▶ [TRY IT]:
Give back exactly the lines of the entries below from the line with "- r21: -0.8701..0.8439" to the line with "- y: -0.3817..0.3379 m", inclusive, and only those.

——

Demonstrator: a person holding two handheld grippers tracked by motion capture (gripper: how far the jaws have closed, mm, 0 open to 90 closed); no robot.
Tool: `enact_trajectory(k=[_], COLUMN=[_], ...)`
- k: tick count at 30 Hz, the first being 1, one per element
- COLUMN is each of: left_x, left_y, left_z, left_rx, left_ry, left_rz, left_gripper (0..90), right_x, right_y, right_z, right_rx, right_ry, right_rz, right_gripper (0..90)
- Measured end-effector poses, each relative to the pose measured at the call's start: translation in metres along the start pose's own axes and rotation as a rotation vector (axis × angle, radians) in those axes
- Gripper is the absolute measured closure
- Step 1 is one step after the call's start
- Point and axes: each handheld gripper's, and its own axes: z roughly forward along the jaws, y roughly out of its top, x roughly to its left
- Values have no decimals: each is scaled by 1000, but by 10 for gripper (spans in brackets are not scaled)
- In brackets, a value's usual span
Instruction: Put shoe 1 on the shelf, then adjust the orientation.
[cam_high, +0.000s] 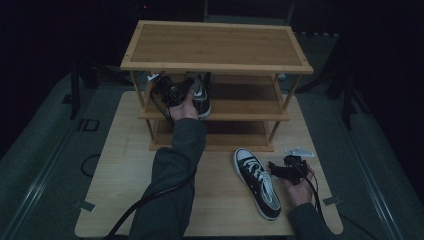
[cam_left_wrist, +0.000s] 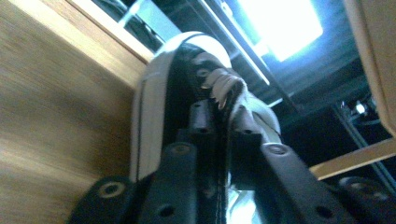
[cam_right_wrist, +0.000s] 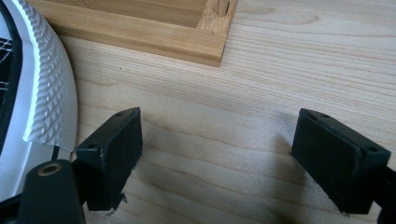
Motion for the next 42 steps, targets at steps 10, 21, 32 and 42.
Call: enact_trajectory(k=[10,21,32,42], left_x=[8,16,26,44], left_y=[-9,-13,-17,-29], left_z=[-18,-46,-79,-99], left_rx=[-12,-31,-30,25], left_ry=[-53,-69,-68,-42], left_rz=[74,199,339,560], left_gripper=[621,587,553,516], right_x=[0,0,1,2], right_y=[0,0,0,0], right_z=[0,0,0,0], right_rx=[0,-1,2,0], right_ry=[1,1,7,-2], right_rz=[0,1,-5,-2], right_gripper=[157,157,139,146])
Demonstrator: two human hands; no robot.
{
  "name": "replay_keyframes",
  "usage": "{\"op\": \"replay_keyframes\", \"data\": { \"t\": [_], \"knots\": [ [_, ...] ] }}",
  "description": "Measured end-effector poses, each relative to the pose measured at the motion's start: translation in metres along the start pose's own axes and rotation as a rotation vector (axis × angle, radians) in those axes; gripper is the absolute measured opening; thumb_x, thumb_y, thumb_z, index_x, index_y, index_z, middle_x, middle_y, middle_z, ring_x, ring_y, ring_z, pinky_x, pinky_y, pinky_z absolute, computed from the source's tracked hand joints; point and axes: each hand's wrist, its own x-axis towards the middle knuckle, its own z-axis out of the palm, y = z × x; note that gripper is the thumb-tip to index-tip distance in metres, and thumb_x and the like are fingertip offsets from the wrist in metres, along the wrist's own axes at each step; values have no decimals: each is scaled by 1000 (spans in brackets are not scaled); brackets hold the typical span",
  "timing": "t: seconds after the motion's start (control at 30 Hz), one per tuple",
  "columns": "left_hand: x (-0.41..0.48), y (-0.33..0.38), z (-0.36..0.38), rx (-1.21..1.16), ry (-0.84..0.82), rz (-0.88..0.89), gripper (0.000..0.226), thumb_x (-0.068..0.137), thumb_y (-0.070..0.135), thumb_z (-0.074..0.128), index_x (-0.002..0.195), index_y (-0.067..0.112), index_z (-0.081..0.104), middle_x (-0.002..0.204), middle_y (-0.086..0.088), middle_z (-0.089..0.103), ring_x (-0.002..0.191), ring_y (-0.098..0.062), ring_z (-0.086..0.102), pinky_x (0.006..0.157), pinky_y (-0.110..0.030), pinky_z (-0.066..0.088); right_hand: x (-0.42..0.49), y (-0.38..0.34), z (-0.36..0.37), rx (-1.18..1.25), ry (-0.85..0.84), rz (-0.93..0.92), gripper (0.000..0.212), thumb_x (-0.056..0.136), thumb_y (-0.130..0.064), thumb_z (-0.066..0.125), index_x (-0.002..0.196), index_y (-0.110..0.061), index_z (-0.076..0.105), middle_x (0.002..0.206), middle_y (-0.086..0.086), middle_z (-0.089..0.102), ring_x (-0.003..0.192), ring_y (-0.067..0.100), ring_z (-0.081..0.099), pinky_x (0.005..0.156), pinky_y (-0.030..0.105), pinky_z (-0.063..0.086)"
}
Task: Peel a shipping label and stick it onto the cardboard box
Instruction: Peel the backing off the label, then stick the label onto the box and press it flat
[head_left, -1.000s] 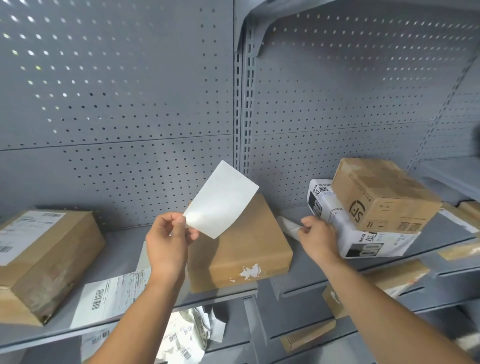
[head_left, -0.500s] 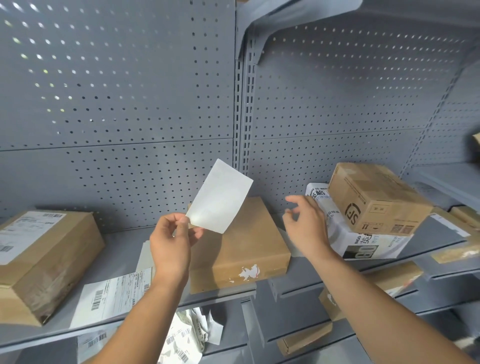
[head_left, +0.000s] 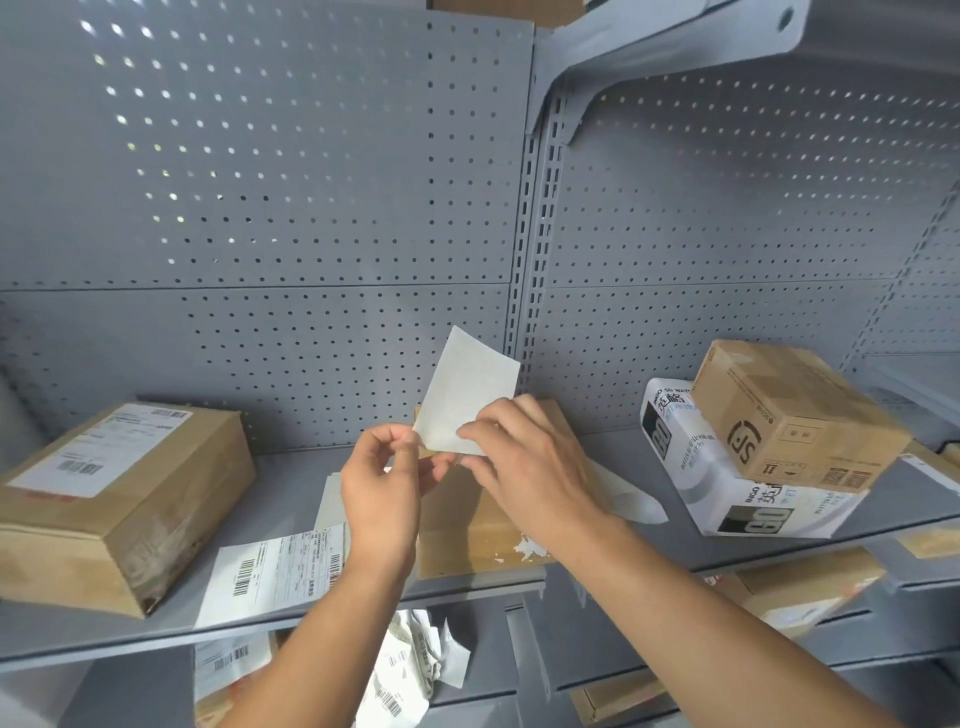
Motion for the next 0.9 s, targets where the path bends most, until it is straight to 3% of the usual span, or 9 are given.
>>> {"op": "replay_keyframes", "data": {
  "t": [0.17, 0.6, 0.77, 0.9],
  "knots": [
    [0, 5, -11, -18, -6, -31, 8, 104, 3, 52, 100, 3, 59, 96, -16, 62, 75, -31, 79, 63, -24, 60, 1, -1, 4, -48, -32, -25, 1, 88, -18, 68, 88, -18, 69, 90, -4, 63, 91, 22, 52, 56, 44, 53],
    [2, 3, -9, -66, -118, -167, 12, 104, 14, 57, 100, 5, 62, 101, -17, 71, 73, -24, 74, 59, -24, 57, 5, 9, 1, 216, 239, 206, 3, 90, -18, 75, 87, -19, 74, 87, -7, 68, 83, 21, 56, 72, 37, 50],
    [0, 5, 2, -28, -274, -311, 22, 100, 23, 65, 105, 2, 71, 105, -20, 77, 81, -23, 75, 63, -25, 59, 9, -2, -4, 510, 302, 492, 12, 86, -17, 78, 82, -27, 73, 82, -14, 67, 83, 15, 60, 76, 34, 50],
    [-2, 11, 10, -78, -358, -414, 31, 94, 30, 70, 111, 4, 73, 106, -15, 79, 88, -23, 76, 69, -26, 60, 7, -9, -4, 850, 360, 750, 15, 86, -15, 78, 82, -29, 74, 86, -2, 73, 85, 24, 65, 80, 32, 52]
  ]
}}
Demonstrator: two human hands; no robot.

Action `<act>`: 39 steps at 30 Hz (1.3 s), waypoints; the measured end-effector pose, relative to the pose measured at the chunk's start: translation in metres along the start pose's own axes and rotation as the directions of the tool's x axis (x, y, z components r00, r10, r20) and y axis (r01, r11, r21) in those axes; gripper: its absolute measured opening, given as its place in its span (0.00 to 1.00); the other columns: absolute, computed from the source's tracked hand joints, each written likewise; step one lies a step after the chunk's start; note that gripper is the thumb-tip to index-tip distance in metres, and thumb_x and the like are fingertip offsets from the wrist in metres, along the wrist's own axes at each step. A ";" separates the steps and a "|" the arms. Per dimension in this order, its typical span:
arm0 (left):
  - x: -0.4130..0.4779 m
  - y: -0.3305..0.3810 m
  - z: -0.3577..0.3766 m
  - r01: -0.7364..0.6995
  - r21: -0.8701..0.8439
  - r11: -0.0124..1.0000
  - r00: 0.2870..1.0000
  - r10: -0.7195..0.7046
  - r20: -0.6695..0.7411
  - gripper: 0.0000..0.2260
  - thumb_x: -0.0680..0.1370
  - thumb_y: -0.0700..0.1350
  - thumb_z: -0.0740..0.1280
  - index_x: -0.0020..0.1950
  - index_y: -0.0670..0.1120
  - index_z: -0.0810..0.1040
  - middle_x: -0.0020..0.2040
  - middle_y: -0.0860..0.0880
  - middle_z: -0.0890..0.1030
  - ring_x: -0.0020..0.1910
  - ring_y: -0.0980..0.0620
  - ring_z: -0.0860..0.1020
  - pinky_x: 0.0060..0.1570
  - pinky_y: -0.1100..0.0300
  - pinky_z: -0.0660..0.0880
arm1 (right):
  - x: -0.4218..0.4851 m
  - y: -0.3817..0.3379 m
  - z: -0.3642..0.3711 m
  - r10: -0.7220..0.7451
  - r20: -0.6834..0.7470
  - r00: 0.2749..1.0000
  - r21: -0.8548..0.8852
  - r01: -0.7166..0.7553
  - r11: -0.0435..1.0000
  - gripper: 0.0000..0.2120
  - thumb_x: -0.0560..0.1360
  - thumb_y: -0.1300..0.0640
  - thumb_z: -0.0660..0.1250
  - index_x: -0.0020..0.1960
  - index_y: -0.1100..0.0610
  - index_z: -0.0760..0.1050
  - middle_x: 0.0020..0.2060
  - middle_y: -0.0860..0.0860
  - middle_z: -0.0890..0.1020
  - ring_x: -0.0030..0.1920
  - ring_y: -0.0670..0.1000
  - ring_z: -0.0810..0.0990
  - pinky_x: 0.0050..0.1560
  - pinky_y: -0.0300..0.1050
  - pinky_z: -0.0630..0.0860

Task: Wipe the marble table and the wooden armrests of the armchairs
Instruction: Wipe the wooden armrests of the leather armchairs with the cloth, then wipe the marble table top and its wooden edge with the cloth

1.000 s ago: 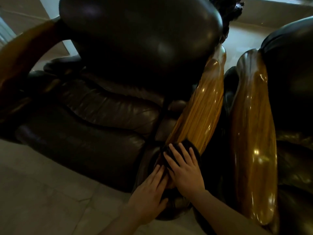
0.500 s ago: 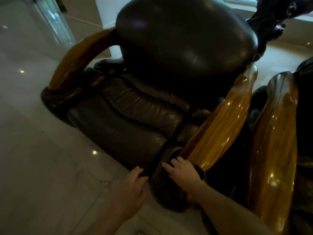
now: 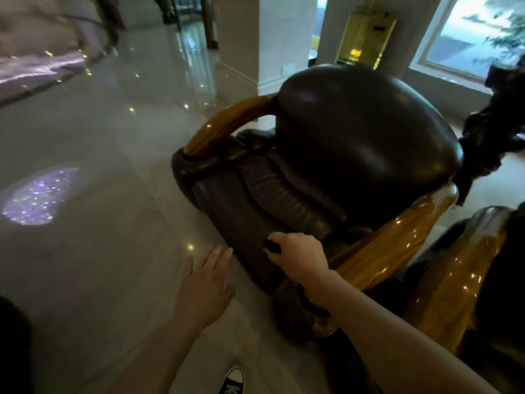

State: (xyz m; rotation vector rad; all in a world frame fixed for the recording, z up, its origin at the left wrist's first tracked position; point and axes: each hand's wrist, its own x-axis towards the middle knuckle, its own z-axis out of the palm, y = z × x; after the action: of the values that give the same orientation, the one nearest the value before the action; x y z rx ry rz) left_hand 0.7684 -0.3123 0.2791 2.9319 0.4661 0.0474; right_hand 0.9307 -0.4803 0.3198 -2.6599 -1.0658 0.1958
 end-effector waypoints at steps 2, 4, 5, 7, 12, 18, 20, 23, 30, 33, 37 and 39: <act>-0.021 -0.003 -0.023 0.060 0.024 0.998 0.998 -0.060 -0.010 0.33 0.77 0.57 0.62 0.79 0.51 0.56 0.80 0.47 0.59 0.79 0.45 0.55 0.74 0.39 0.52 | -0.002 -0.020 -0.016 -0.031 -0.011 0.999 -0.003 0.030 1.000 0.09 0.77 0.40 0.62 0.56 0.40 0.74 0.36 0.42 0.78 0.32 0.42 0.77 0.32 0.42 0.78; -0.044 -0.008 -0.040 0.128 0.013 0.992 0.990 -0.127 -0.053 0.33 0.77 0.58 0.62 0.80 0.52 0.55 0.80 0.48 0.57 0.79 0.45 0.52 0.74 0.37 0.50 | -0.007 -0.040 -0.030 -0.070 -0.031 0.997 -0.012 0.069 0.998 0.11 0.77 0.39 0.61 0.56 0.41 0.74 0.35 0.42 0.78 0.33 0.42 0.77 0.33 0.44 0.79; -0.055 -0.011 -0.049 0.159 0.003 0.987 0.985 -0.159 -0.063 0.33 0.77 0.58 0.62 0.80 0.53 0.56 0.80 0.47 0.57 0.79 0.44 0.51 0.74 0.37 0.50 | -0.010 -0.050 -0.035 -0.097 -0.041 0.994 -0.016 0.096 0.995 0.12 0.77 0.39 0.61 0.56 0.41 0.75 0.36 0.42 0.79 0.33 0.43 0.77 0.34 0.45 0.79; -0.077 -0.020 -0.063 0.217 0.014 0.976 0.975 -0.215 -0.063 0.32 0.78 0.59 0.60 0.79 0.54 0.55 0.81 0.46 0.55 0.80 0.44 0.49 0.74 0.36 0.48 | -0.017 -0.073 -0.043 -0.153 -0.054 0.987 -0.006 0.153 0.988 0.13 0.76 0.38 0.61 0.57 0.41 0.75 0.38 0.42 0.80 0.36 0.44 0.78 0.35 0.45 0.79; -0.127 -0.046 -0.089 0.343 0.014 0.939 0.936 -0.340 -0.086 0.32 0.79 0.61 0.58 0.80 0.53 0.52 0.81 0.47 0.52 0.80 0.44 0.48 0.74 0.37 0.48 | -0.027 -0.132 -0.059 -0.274 -0.036 0.961 0.027 0.275 0.961 0.12 0.76 0.39 0.61 0.57 0.40 0.75 0.43 0.44 0.81 0.40 0.48 0.80 0.38 0.48 0.80; -0.193 -0.085 -0.106 0.481 0.015 0.877 0.875 -0.478 -0.079 0.31 0.80 0.61 0.54 0.80 0.53 0.49 0.81 0.48 0.50 0.80 0.45 0.47 0.75 0.40 0.48 | -0.039 -0.204 -0.056 -0.392 0.034 0.919 0.099 0.387 0.917 0.11 0.77 0.42 0.63 0.56 0.42 0.77 0.43 0.44 0.82 0.41 0.49 0.80 0.40 0.50 0.80; -0.216 -0.100 -0.111 0.519 0.029 0.854 0.853 -0.515 -0.090 0.31 0.80 0.61 0.53 0.80 0.53 0.49 0.81 0.48 0.50 0.80 0.45 0.47 0.76 0.41 0.47 | -0.043 -0.231 -0.051 -0.424 0.064 0.903 0.105 0.417 0.903 0.10 0.77 0.42 0.63 0.56 0.42 0.77 0.42 0.44 0.82 0.39 0.47 0.80 0.39 0.50 0.81; -0.254 -0.124 -0.117 0.569 0.004 0.822 0.819 -0.566 -0.096 0.30 0.80 0.61 0.52 0.80 0.54 0.48 0.81 0.48 0.51 0.80 0.45 0.46 0.76 0.42 0.45 | -0.052 -0.273 -0.040 -0.489 0.094 0.867 0.116 0.478 0.870 0.08 0.78 0.43 0.63 0.53 0.43 0.77 0.39 0.44 0.81 0.38 0.46 0.79 0.39 0.51 0.81; -0.351 -0.186 -0.128 0.663 -0.005 0.749 0.748 -0.662 -0.057 0.31 0.80 0.61 0.52 0.80 0.54 0.47 0.81 0.48 0.48 0.80 0.47 0.43 0.76 0.40 0.45 | -0.085 -0.385 -0.010 -0.614 0.161 0.773 0.158 0.594 0.789 0.07 0.79 0.46 0.63 0.50 0.46 0.78 0.36 0.44 0.80 0.33 0.42 0.75 0.30 0.38 0.70; -0.391 -0.210 -0.134 0.699 -0.007 0.715 0.713 -0.698 -0.057 0.31 0.80 0.61 0.53 0.80 0.53 0.49 0.81 0.46 0.47 0.80 0.46 0.43 0.76 0.40 0.45 | -0.098 -0.433 0.004 -0.659 0.181 0.730 0.194 0.630 0.752 0.07 0.79 0.47 0.63 0.48 0.46 0.78 0.35 0.44 0.81 0.32 0.40 0.75 0.27 0.35 0.63; -0.437 -0.240 -0.139 0.761 -0.016 0.648 0.647 -0.761 -0.046 0.32 0.80 0.63 0.50 0.80 0.54 0.45 0.82 0.46 0.45 0.80 0.46 0.42 0.76 0.40 0.44 | -0.113 -0.490 0.027 -0.719 0.233 0.654 0.239 0.678 0.695 0.08 0.80 0.48 0.63 0.46 0.49 0.78 0.35 0.46 0.80 0.34 0.47 0.78 0.34 0.43 0.74; -0.455 -0.252 -0.138 0.792 -0.023 0.610 0.609 -0.792 -0.054 0.31 0.80 0.63 0.49 0.80 0.55 0.44 0.82 0.45 0.46 0.80 0.45 0.44 0.76 0.40 0.45 | -0.116 -0.512 0.039 -0.736 0.252 0.629 0.252 0.691 0.677 0.08 0.79 0.47 0.63 0.47 0.49 0.78 0.36 0.46 0.81 0.36 0.48 0.79 0.39 0.47 0.78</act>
State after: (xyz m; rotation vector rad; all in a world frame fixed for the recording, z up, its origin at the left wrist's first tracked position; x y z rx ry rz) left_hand 0.2506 -0.1951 0.3691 2.4341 1.7276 0.0139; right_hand 0.5017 -0.1980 0.4371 -1.9003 -2.0531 0.5379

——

▶ [ANSWER TO THIS PROBLEM]:
  - r21: -0.8701..0.8439
  - r11: -0.0124..1.0000
  - r00: 0.2870..1.0000
  - r10: -0.7195..0.7046
  - r20: -0.6695..0.7411
  - gripper: 0.0000..0.2260
  - thumb_x: -0.0680..0.1370
  - thumb_y: -0.0700..0.1350
  - thumb_z: -0.0740..0.1280
  - index_x: -0.0020..0.1950
  - index_y: -0.0670..0.1120
  - index_z: -0.0810..0.1040
  - middle_x: -0.0020..0.2040
  - middle_y: -0.0860..0.0880
  - middle_z: -0.0890..0.1030
  - ring_x: -0.0020..0.1910
  - ring_y: -0.0980..0.0620
  - ring_z: -0.0860..0.1020
  - pinky_x: 0.0060..0.1570
  - pinky_y: -0.1100..0.0300
  - pinky_z: -0.0660..0.0880
arm1 (right):
  - x: -0.4218..0.4851 m
  - y: -0.3817..0.3379 m

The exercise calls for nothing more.